Legal Scholar Ethan Elkind

Ethan Elkind is associate director of UC Berkeley and UCLA’s climate change and business program, with a joint appointment at both universities’ law schools. He is also the author of Railtown: The Fight for the Los Angeles Metro Rail and the Future of the City. Before participating in a discussion of the future of trains in Southern California, he explained how he talks to climate change deniers and aspiring lawyers in the Zócalo green room.

Q:

When did you last travel by train, and where did you go?


A:

This morning, when I was heading out here to L.A. I took the BART train to the Oakland airport.


Q:

What dessert do you find impossible to resist?


A:

Cheesecake. Especially if there’s some kind of berry on it—strawberry, blueberry, raspberry. Otherwise, plain cheesecake.


Q:

What advice do you give to aspiring lawyers?


A:

I was going to say don’t go to law school. [Laughs.] Don’t go with the herd. Law school gives you the tools to do almost anywhere you want to do, so don’t let the institution make the choice for you by herding you to a private firm or some other place. You’ve got to stay true to what you’re excited about doing. And don’t go in right out of college. Try to take at least a year off, unless you really know what you want to do.
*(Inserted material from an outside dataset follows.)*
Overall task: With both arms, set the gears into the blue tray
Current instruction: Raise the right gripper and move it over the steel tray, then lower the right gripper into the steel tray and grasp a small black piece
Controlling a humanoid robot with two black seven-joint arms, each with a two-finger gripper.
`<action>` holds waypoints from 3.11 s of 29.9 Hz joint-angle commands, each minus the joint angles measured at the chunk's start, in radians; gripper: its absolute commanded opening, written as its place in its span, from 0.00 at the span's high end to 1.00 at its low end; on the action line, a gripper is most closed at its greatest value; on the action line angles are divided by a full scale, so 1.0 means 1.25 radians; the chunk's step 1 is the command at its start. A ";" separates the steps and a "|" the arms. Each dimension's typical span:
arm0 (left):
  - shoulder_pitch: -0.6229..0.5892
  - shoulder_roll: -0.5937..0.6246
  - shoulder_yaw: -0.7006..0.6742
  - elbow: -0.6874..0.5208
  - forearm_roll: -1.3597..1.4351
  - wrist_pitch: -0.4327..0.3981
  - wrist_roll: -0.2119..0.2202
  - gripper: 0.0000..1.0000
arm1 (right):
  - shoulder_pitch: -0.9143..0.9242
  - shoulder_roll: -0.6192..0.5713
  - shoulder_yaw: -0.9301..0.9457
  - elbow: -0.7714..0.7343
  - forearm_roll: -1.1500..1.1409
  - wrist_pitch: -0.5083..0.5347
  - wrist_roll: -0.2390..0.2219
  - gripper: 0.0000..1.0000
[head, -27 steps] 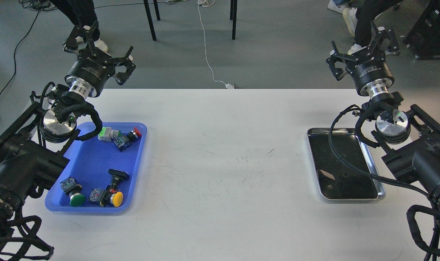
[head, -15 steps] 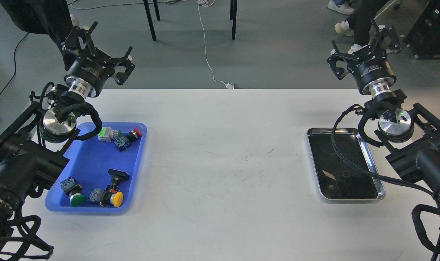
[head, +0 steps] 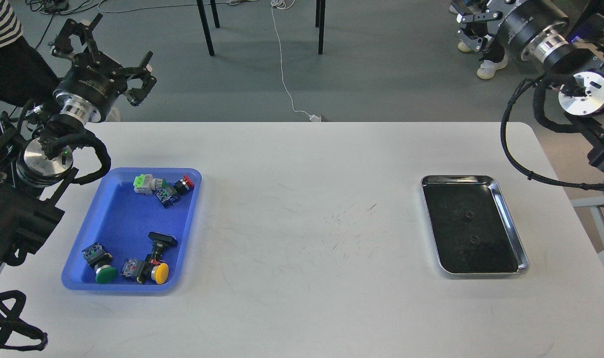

Don’t treat it as a way to delay life choices.


Q:

How do people typically react when you tell them you’ve written a book about trains in L.A.?


A:

There are trains in L.A.? No. They ask, why’d you write that, what made you interested in it? I get a lot of questions about that. And, when is the train coming to my neighborhood?


Q:

What do you wake up to?


A:

Sunshine, my wife—that’s a tough one. Usually the alarm, a radio station—adult alternative music. Sometimes a trash truck. Occasionally my neighbors leaving for work. I have a few neighbors who work really early in the morning.


Q:

What profession would you practice in your next life?


A:

I’d love to be a radio talk show host.


Q:

What’s the quickest way to dispel climate change deniers?


A:

I usually talk about all the positive things, and try to shift the debate away from science—energy independence, the fun of driving an electric vehicle, the fun of kissing your gas station goodbye, more local jobs. I try to go to the positives that we would get in our society if we could switch out of dirty fuels. It’s more disarming the deniers rather than getting in a debate. My basic philosophy is you can never convince anyone of anything.


Q:

Do you have any recurring dreams or nightmares?


A:

Not recently, but I had a series of dreams where I was swimming in the air. It was a zero-gravity kind of thing, but not like in movies where you’re bouncing off a space shuttle. I was kind of swimming through my backyard. I haven’t had that one for a while.


Q:

What’s your hidden talent?


A:

I can do accents and impersonations.


Q:

What’s your best one?


A:

George Takei, Mr. Sulu. I interviewed him for the book, and he has a very poetic voice, a nice way of speaking. I can do Richard Nixon and Bill Clinton and Ronald Reagan.